BHP Billiton is Australia’s largest resource company and one of the largest in the world.
Here are some of the highlights compared to last year, all of the numbers are in US dollars:
- Underlying day to day trading, or EBITDA, up 14% to $11.2 billion (What the heck is EBITDA?)
- Underlying attributable profit up 25% to $4.1 billion
- Underlying earnings per share up 25% to 76.1 US cents
- Attributable profit down 37% to $2 billion
- Dividend per share up 38% to 55 US cents
There are four segments to BHP Billiton’s business, they are iron ore, petroleum, coal and copper. Iron ore makes up 38% of EBITDA, petroleum makes up 18% of EBITDA, coal makes up 16% of EBITDA and copper makes up 28% of EBITDA.
The iron ore EBITDA decreased by 3%, the petroleum EBITDA grew by 2%, the coal EBITDA decreased by 11% and the copper EBITDA rose by 83%.

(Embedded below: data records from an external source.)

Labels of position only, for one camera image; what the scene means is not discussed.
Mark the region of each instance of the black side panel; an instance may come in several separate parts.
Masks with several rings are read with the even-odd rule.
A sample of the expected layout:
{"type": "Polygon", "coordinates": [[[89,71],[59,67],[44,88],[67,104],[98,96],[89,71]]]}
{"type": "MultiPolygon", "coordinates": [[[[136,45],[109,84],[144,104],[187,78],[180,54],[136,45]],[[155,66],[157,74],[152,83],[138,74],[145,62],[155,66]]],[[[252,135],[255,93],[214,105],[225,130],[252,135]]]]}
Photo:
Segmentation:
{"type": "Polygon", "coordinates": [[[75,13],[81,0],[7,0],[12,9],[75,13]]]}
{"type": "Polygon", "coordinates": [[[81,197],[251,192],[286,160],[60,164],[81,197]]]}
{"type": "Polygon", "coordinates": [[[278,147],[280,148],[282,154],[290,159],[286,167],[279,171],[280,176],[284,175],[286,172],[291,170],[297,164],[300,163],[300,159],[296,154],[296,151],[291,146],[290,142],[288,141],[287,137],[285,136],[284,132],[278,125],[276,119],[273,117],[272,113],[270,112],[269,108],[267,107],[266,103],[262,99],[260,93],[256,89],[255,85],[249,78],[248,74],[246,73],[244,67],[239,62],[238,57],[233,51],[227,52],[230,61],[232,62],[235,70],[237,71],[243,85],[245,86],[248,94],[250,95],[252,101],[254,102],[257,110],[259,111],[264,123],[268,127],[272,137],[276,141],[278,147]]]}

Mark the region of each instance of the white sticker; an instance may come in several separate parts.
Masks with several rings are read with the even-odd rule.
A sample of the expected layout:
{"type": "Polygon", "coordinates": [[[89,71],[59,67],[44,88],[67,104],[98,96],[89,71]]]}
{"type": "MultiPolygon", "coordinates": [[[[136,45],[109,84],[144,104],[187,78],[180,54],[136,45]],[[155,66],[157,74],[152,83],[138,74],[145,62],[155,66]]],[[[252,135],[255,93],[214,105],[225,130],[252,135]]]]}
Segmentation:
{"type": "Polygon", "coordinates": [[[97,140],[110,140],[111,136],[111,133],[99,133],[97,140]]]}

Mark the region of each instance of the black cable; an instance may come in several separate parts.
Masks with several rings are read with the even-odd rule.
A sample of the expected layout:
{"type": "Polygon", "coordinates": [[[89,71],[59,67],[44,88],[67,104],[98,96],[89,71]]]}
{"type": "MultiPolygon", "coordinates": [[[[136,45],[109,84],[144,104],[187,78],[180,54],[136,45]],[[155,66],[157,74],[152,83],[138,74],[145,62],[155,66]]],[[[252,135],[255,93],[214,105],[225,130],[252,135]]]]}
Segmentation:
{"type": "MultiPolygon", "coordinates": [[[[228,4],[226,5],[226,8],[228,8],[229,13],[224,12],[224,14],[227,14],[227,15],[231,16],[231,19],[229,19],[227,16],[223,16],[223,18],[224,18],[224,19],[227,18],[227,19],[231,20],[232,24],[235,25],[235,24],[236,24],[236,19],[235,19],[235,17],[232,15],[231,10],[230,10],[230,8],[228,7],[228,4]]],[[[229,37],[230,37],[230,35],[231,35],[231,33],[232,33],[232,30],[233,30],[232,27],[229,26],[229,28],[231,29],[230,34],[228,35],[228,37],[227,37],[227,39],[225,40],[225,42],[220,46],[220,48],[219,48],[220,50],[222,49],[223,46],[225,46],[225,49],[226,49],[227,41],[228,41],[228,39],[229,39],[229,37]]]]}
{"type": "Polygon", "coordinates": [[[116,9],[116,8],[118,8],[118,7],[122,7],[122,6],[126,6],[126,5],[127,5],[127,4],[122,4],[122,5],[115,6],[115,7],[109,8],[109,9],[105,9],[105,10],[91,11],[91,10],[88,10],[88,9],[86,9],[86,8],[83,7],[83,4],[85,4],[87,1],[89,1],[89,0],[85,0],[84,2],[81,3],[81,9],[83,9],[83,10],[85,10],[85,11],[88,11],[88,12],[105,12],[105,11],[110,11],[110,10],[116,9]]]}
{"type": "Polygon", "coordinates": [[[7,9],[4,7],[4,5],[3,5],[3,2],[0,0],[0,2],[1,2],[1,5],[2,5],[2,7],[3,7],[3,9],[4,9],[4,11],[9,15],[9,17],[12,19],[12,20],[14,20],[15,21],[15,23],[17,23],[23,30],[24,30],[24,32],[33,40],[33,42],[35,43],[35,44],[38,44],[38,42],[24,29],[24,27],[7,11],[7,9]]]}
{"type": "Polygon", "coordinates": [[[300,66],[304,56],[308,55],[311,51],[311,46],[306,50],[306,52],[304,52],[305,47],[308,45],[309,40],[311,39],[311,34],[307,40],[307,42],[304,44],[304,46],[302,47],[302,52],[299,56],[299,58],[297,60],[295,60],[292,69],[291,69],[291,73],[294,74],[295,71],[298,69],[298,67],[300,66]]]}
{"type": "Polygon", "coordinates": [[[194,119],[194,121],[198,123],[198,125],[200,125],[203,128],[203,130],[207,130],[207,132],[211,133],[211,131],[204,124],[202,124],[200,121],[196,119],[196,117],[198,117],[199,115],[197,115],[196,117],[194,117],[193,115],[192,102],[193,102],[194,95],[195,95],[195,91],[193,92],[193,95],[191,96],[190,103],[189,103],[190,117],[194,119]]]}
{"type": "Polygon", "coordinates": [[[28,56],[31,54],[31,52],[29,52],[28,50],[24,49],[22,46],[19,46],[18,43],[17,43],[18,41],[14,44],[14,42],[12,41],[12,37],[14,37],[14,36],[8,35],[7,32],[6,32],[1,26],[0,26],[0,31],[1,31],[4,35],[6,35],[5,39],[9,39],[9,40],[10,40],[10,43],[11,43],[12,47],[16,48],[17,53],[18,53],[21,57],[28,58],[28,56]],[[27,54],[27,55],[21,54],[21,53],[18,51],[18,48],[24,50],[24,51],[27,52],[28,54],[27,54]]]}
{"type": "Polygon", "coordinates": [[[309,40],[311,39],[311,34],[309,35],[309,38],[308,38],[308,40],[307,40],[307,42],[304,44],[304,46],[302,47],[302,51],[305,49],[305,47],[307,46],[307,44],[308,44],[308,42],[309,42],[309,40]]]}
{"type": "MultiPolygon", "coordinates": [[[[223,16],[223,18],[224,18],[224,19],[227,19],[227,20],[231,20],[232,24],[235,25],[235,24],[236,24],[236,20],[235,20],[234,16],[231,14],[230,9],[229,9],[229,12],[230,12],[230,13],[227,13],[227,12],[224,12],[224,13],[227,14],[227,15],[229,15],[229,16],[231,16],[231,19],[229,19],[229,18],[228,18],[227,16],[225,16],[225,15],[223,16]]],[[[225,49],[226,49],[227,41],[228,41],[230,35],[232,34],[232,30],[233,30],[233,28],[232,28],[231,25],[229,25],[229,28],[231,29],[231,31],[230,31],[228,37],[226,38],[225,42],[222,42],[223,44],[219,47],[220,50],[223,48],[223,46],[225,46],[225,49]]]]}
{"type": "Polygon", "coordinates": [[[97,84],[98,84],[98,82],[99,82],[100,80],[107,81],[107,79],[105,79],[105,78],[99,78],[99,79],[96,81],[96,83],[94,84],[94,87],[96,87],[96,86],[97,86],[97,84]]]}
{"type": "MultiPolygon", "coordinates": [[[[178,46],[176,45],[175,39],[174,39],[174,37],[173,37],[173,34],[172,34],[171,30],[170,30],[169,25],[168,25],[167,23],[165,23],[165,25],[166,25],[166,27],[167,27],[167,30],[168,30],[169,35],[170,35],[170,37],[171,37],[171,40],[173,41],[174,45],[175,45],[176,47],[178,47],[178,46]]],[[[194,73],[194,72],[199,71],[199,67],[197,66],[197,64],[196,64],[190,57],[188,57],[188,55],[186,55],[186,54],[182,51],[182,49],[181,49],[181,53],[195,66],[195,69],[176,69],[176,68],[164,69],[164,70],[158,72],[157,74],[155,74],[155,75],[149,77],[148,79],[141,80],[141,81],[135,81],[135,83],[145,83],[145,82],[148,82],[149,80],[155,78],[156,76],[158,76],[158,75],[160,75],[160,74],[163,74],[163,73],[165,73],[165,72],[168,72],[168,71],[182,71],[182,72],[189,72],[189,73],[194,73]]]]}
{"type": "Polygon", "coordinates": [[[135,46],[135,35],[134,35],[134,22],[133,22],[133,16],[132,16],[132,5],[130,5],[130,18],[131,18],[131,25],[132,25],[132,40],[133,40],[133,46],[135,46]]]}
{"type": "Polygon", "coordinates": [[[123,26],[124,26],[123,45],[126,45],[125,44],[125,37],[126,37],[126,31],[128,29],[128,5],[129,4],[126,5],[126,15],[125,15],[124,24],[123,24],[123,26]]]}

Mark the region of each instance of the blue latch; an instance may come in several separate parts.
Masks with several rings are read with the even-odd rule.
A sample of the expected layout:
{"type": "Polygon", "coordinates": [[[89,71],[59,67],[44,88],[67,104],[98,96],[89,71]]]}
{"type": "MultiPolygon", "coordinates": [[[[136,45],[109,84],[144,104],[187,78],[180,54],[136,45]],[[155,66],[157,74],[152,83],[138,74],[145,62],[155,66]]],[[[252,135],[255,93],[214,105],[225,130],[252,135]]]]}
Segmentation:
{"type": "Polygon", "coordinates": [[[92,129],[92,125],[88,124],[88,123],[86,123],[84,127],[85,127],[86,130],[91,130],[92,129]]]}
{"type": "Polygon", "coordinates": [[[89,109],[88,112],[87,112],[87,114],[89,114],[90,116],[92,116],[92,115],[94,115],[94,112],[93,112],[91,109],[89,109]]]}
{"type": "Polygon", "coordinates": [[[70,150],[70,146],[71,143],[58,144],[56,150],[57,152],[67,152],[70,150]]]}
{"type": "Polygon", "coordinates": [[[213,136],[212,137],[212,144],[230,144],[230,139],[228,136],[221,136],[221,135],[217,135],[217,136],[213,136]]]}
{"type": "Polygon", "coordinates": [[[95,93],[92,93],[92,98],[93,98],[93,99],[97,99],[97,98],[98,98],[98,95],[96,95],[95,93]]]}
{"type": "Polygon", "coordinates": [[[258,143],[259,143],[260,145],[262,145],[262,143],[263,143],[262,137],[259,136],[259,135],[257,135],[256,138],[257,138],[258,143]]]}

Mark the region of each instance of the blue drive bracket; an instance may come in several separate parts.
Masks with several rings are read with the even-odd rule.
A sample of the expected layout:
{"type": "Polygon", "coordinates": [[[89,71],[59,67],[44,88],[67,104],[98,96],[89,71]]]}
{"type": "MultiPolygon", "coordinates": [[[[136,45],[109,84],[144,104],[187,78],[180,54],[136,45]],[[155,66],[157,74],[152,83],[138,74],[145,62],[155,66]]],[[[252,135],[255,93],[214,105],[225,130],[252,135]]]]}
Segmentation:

In FY18 BHP Billiton is looking to maximise cash flow with 6% copper equivalent volume growth and it expects free cash flow in this financial year to be more than US$12 billion at spot prices.
Management say they will maintain capital discipline and expect net debt will be in the target range of US$10 billion to US$15 billion. Capital expenditure guidance is unchanged at US$6.9 billion.
The return on capital employed was up to 12.8% and BHP Billiton will be paying out US$2.9 billion in dividends, which was US$0.9 billion over the minimum 50% payout.
BHP Billiton CEO Andrew Mackenzie said “Higher commodity prices and a solid operating performance delivered free cash flow of US$4.9 billion. We used this cash to further reduce net debt and increase returns to shareholders through higher dividends.”
We remain firm in our resolve to maximise cash flow, maintain discipline and increase shareholder value and returns. – Mackenzie
The BHP share price is down 4.24% on the London Stock Exchange so far, according to Google Finance.